Выйдя из клуба, он медленно направился вдоль Пикадилли в Сент-Джемс, к себе, на Бэри-стрит, где стоял его дом; дом этот - его лондонское убежище еще с юности - был одним из немногих на этой улице, которых не коснулась страсть лондонцев все разрушать и строить заново, что, как ему думалось, испортило добрую половину города.

Дверь открыл молчаливый человек, с мягкими, быстрыми, темными глазами вальдшнепа, в длинном зеленоватом вязаном жилете, черном переднике и узких брюках на штрипках.

- Сегодня я дома, Марки. Пусть миссис Марки приготовит мне обед. Любые блюда.
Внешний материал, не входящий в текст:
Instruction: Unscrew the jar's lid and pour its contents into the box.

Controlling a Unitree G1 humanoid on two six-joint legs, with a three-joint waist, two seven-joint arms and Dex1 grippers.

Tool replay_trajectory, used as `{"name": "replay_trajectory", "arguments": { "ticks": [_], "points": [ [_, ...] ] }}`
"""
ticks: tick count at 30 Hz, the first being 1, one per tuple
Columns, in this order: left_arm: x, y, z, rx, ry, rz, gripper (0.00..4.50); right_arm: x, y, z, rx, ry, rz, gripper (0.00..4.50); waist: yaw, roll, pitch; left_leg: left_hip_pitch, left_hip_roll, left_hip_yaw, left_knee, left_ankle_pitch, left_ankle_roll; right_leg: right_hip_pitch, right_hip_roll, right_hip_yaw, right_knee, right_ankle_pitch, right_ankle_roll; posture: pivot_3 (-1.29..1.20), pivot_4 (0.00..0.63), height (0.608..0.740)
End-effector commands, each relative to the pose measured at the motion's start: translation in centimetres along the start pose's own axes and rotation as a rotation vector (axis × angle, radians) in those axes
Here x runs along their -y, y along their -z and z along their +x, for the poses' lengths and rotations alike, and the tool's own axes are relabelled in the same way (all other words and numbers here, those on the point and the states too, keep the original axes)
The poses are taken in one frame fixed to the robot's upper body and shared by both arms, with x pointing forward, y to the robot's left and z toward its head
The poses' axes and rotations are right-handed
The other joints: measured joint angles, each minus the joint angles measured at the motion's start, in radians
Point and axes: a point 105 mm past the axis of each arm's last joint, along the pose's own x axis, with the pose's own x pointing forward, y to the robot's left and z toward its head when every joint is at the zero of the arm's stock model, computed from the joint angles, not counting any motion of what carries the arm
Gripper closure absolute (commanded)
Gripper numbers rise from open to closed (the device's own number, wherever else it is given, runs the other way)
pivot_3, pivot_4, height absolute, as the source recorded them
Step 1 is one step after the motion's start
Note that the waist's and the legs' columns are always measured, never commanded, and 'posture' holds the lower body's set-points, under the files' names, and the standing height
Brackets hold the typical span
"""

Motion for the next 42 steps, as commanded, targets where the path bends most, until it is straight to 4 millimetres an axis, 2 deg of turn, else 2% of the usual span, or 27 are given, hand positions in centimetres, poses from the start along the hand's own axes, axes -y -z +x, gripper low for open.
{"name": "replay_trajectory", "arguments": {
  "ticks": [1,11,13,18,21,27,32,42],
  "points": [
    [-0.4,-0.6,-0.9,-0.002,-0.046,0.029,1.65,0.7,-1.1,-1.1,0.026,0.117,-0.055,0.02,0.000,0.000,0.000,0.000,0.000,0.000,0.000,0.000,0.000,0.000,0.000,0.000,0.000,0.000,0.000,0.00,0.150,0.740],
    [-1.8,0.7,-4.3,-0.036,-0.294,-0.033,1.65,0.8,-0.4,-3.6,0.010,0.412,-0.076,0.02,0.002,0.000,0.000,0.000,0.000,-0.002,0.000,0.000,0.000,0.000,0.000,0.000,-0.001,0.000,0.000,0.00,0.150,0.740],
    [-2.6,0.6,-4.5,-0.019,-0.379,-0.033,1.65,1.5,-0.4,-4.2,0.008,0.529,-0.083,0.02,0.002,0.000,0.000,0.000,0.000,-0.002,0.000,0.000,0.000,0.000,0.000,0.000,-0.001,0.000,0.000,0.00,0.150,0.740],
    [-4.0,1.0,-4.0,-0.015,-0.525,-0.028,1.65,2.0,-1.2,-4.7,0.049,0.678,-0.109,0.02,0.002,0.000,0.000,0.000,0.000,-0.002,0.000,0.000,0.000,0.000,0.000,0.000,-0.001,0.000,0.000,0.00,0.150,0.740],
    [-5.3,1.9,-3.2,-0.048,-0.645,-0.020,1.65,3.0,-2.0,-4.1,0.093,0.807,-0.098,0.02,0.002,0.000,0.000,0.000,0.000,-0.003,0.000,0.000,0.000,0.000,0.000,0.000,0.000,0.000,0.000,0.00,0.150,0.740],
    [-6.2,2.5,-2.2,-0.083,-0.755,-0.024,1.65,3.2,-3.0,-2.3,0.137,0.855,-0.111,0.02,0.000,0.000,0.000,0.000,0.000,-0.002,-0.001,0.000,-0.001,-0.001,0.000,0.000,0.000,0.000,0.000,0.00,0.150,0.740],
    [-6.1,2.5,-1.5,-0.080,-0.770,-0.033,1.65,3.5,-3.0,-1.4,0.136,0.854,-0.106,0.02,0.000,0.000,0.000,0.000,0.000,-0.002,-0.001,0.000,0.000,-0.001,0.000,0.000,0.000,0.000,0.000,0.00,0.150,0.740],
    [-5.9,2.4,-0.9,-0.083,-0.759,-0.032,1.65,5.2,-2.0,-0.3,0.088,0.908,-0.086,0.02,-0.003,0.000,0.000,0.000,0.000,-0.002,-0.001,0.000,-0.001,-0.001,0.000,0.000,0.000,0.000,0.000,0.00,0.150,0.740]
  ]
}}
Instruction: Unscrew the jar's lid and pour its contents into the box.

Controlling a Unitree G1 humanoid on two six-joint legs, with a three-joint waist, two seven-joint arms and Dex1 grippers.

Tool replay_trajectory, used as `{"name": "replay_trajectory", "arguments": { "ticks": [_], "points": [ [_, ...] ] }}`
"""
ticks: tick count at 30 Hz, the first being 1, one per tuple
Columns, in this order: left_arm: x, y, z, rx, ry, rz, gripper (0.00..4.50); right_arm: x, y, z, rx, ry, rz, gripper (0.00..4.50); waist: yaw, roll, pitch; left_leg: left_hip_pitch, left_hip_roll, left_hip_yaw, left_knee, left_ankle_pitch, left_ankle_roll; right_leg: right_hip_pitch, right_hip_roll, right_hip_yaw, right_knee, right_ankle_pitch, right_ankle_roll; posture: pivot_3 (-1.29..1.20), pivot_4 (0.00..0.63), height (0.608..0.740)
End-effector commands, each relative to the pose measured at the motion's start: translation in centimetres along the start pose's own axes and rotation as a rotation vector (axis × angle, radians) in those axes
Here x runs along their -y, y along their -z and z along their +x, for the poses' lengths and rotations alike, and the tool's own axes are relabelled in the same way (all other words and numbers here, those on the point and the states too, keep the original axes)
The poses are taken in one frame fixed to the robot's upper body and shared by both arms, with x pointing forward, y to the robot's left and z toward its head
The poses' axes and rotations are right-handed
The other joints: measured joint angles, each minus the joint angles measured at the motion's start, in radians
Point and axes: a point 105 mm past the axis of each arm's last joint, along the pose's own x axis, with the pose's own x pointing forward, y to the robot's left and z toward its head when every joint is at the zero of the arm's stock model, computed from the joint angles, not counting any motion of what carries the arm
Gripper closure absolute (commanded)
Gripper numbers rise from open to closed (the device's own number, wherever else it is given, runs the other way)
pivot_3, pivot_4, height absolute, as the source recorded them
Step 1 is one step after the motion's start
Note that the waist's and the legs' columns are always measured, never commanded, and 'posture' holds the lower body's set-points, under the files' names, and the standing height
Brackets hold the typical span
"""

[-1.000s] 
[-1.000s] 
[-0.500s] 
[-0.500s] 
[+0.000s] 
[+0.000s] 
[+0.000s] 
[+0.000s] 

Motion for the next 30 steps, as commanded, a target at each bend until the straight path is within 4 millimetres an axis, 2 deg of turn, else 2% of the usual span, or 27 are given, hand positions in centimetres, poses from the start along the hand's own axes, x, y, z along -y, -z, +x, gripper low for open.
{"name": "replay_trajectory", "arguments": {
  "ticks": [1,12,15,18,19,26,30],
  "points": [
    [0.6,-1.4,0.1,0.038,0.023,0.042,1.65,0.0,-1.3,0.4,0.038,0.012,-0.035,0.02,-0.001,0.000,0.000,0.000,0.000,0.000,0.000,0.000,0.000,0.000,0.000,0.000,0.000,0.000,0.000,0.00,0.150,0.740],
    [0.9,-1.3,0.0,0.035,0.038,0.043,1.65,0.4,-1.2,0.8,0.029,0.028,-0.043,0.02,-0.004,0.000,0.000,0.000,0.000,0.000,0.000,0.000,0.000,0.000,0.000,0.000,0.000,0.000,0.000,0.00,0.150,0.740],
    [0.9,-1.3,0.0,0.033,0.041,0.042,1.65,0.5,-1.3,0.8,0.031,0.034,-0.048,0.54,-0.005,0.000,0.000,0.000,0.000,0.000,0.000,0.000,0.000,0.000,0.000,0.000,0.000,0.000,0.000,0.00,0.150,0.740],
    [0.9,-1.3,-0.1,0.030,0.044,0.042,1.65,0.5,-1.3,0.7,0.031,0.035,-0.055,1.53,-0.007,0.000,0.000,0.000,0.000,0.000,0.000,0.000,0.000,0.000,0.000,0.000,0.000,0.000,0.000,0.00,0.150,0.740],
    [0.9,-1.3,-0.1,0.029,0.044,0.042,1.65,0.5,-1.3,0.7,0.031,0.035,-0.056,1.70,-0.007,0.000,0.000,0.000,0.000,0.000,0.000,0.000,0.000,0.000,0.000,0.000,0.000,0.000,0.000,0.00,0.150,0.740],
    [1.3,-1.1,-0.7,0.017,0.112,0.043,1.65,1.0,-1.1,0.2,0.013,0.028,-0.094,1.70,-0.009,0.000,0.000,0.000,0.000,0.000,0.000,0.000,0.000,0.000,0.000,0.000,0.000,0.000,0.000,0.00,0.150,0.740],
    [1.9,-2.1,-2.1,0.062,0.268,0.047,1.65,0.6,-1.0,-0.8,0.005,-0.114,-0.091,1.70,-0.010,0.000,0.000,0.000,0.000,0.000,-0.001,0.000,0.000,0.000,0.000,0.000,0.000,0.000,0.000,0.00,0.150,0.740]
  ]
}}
Марки кивком подтвердил, что услышал сказанное; его глаза под сросшимися в одну темную линию бровями оглядели хозяина с ног до головы. Когда вчера вечером жена сказала ему, что хозяину будет теперь одиноко, он тоже ограничился кивком. Уходя в задние комнаты, Марки движением головы указал в сторону улицы, а потом наверх: из этого миссис Марки, женщина сообразительная, должна была заключить, что ей надо отправляться за провизией, ибо хозяин будет обедать дома. Когда она ушла, Марки присел возле Бетти, старой няни Джип. Толстуха все еще тихо плакала. Это совсем испортило ему настроение; он чувствовал, что и сам готов завыть, как пес. Несколько минут он молча глядел на ее широкое, румяное, мокрое от слез лицо, потом покачал головой, и Бетти, подавив рыдание и вздрогнув всем своим пышным телом, успокоилась. С Марки приходилось считаться.